*Try it:*
Every line below from the one containing "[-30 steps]" through the one containing "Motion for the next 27" is to be printed exactly, with the pictures omitted.

· · · · · · ·

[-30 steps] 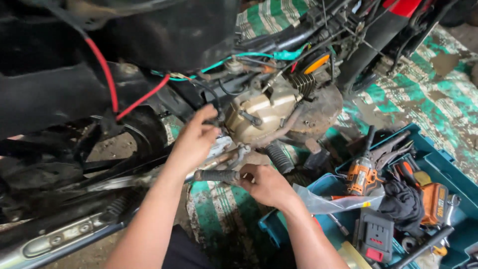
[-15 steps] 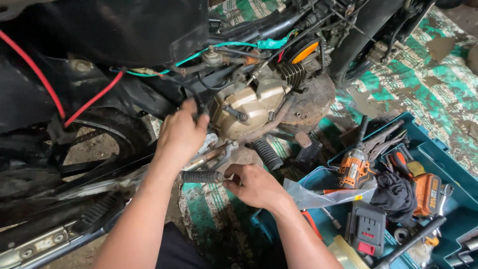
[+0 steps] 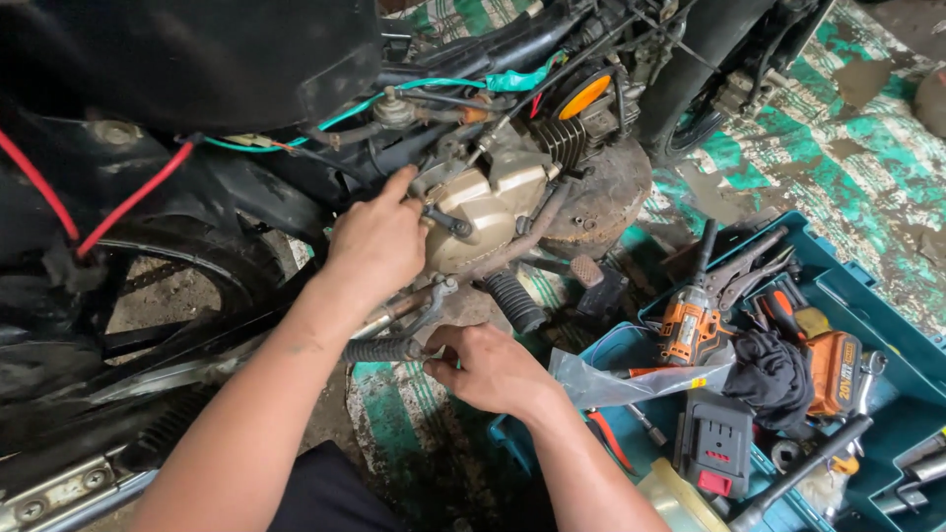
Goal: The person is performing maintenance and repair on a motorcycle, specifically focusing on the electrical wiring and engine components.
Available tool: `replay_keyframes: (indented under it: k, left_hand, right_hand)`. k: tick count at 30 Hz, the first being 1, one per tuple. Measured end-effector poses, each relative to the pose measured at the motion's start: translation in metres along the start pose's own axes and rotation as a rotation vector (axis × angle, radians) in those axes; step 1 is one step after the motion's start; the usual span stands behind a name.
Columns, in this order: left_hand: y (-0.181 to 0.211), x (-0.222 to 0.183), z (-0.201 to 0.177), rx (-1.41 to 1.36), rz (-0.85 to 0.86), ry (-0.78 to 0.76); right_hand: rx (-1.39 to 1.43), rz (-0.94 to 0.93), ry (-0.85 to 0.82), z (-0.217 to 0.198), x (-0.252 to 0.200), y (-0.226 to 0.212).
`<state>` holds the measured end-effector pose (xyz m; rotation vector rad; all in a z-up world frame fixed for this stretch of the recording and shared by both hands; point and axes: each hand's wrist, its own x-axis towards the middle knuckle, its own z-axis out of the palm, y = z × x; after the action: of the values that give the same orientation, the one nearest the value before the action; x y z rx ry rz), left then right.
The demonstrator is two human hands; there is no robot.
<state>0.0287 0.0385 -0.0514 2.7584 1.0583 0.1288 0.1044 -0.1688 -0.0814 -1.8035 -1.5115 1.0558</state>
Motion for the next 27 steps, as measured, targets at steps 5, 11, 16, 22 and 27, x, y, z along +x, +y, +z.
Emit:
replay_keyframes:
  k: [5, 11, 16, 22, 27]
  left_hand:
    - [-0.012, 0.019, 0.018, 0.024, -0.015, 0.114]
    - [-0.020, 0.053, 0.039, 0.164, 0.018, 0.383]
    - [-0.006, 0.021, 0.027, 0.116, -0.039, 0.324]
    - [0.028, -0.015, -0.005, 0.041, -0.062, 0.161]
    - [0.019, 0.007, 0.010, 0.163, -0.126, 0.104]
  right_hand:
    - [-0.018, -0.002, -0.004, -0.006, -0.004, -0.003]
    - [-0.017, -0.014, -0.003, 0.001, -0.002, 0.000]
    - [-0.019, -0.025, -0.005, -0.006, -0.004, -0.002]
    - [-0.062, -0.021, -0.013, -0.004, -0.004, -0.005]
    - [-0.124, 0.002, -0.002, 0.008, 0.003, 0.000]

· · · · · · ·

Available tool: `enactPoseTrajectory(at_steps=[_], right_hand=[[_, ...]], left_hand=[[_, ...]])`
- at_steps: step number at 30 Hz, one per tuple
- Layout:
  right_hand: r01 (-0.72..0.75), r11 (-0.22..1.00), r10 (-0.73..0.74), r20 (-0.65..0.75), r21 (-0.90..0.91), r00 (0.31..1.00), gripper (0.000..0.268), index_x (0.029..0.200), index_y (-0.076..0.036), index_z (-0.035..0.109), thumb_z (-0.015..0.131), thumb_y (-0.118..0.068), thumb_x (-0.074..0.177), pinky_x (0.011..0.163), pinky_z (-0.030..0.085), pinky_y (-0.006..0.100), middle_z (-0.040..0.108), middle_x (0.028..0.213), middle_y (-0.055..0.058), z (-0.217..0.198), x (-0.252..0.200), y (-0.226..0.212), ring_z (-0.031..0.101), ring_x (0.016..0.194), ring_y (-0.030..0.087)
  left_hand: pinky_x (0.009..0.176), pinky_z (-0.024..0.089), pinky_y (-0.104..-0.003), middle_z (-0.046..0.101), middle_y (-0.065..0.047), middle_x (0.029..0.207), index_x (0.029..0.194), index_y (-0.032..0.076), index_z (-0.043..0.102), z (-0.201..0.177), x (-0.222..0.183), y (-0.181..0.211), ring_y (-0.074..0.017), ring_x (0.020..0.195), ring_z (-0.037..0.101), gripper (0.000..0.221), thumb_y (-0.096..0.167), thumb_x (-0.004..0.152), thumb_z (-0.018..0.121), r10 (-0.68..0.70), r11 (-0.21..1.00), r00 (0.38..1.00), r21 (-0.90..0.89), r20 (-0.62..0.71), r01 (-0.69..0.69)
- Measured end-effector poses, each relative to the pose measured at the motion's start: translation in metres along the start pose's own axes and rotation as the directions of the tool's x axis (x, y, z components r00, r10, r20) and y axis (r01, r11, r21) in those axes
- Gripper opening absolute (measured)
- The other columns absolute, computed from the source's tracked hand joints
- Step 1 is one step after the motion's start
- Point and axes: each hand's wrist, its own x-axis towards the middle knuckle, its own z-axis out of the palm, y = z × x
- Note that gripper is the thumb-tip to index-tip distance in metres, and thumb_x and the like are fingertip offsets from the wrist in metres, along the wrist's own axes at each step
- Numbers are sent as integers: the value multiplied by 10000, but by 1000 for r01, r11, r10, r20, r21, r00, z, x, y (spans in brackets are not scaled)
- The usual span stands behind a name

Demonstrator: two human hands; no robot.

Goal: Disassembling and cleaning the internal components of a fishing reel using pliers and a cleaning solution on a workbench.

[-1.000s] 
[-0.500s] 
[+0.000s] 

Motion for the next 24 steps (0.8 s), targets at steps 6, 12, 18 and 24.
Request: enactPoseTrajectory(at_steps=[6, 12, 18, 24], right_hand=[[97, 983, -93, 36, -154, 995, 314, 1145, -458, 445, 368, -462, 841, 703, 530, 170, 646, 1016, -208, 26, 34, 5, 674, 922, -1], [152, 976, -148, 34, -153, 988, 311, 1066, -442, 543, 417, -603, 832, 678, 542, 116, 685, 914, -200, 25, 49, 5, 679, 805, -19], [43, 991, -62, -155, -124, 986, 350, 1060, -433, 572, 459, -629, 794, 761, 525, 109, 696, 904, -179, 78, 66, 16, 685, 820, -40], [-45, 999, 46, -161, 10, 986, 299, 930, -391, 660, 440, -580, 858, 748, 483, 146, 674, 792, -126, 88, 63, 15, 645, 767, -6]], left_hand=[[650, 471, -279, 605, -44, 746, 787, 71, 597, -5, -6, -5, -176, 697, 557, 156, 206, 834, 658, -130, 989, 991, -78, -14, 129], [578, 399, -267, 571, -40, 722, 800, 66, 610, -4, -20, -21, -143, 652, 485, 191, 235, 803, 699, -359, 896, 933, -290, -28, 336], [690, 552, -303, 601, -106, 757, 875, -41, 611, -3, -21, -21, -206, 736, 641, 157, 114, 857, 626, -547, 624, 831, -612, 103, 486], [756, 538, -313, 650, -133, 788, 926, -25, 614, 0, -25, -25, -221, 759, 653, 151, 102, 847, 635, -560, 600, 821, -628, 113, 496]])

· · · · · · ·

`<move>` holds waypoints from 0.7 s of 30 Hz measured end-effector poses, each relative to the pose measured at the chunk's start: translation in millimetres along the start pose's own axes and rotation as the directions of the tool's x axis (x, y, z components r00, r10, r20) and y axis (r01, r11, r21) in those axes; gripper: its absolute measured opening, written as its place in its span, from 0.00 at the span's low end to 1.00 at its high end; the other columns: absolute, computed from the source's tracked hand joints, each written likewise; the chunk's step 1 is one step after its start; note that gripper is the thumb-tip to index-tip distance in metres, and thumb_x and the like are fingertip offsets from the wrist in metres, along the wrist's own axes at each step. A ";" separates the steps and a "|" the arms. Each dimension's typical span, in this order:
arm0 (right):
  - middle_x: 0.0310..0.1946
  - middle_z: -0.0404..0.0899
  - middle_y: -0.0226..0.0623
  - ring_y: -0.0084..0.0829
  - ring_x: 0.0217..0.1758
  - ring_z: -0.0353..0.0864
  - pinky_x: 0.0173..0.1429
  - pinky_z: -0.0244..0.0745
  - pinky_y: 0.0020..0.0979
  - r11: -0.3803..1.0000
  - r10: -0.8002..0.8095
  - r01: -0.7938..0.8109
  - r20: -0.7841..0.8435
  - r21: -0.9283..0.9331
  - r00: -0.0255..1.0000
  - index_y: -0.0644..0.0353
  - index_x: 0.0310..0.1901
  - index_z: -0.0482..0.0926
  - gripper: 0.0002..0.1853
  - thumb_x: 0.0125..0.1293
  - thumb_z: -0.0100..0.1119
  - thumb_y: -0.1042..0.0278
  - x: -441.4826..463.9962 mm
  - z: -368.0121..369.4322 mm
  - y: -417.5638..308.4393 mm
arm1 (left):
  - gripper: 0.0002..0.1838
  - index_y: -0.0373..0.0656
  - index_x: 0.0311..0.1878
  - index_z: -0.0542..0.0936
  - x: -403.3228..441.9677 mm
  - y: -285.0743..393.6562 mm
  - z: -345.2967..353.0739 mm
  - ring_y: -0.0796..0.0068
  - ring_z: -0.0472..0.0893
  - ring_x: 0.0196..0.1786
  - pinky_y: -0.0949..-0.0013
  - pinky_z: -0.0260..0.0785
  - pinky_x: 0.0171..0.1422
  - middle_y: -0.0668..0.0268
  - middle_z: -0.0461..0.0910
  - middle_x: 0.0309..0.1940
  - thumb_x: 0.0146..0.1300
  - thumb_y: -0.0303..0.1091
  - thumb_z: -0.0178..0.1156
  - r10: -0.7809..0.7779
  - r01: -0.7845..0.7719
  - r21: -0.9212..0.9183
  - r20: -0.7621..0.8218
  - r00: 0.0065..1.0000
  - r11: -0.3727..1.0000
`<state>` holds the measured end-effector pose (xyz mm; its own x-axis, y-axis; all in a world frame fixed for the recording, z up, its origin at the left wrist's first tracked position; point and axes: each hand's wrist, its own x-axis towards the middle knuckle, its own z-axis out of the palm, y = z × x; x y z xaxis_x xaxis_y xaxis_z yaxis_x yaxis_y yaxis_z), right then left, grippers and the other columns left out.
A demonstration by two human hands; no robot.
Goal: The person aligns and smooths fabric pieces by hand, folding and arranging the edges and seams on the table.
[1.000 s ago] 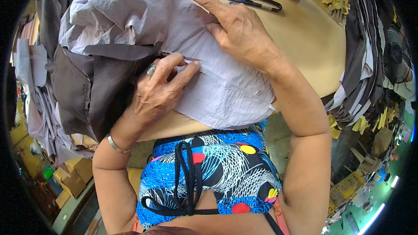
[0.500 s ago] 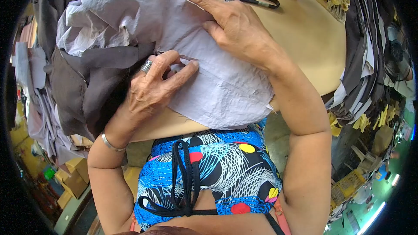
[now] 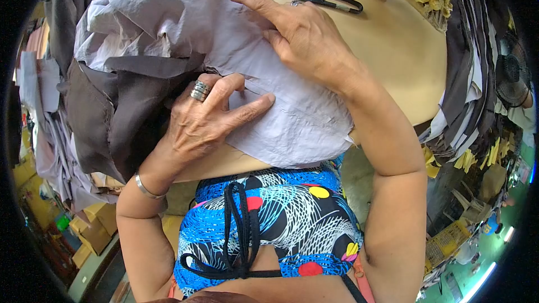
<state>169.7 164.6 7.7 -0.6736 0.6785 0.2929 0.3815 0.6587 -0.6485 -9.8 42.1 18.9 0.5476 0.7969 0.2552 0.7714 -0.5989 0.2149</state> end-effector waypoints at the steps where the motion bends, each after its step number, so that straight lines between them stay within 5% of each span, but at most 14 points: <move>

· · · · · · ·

*Answer box:*
[-30 steps] 
[-15 steps] 
[+0 steps] 
Goal: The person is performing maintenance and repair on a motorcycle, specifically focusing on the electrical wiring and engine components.
Available tool: `replay_keyframes: (indented under it: k, left_hand, right_hand)`. k: tick count at 30 Hz, the first being 1, one per tuple. Measured end-effector poses, each relative to the pose measured at the motion's start: translation in metres along the start pose's own axes and rotation as a rotation vector (axis × angle, radians) in those axes; step 1 is one step after the motion's start; the usual span stands behind a name.
Columns, in this order: left_hand: y (-0.181 to 0.211), x (-0.222 to 0.183), z (-0.201 to 0.177), rx (-1.41 to 1.36), rz (-0.85 to 0.86), ry (-0.78 to 0.76); right_hand: rx (-1.39 to 1.43), rz (-0.94 to 0.93), ry (-0.85 to 0.82), z (-0.217 to 0.198), x (-0.252 to 0.200), y (-0.226 to 0.212).
`<state>` holds the measured end-effector pose (xyz m; rotation vector rad; all in a z-up world frame fixed for this stretch of the recording and shared by both hands; point and axes: each hand's wrist, its own x-axis towards the middle knuckle, its own z-axis out of the palm, y = z × x; after the action: of the values that give the same orientation, the one nearest the value before the action; x y z rx ry rz), left then right.
The demonstrator is two human hands; there is no robot.
<state>0.0287 0.0385 -0.0514 2.7584 1.0583 0.1288 0.1044 -0.1688 -0.0814 -1.8035 -1.5115 1.0558</state>
Motion for the next 27 steps, as measured, targets at steps 5, 11, 16, 22 and 27, x, y, z along +x, +y, +z.

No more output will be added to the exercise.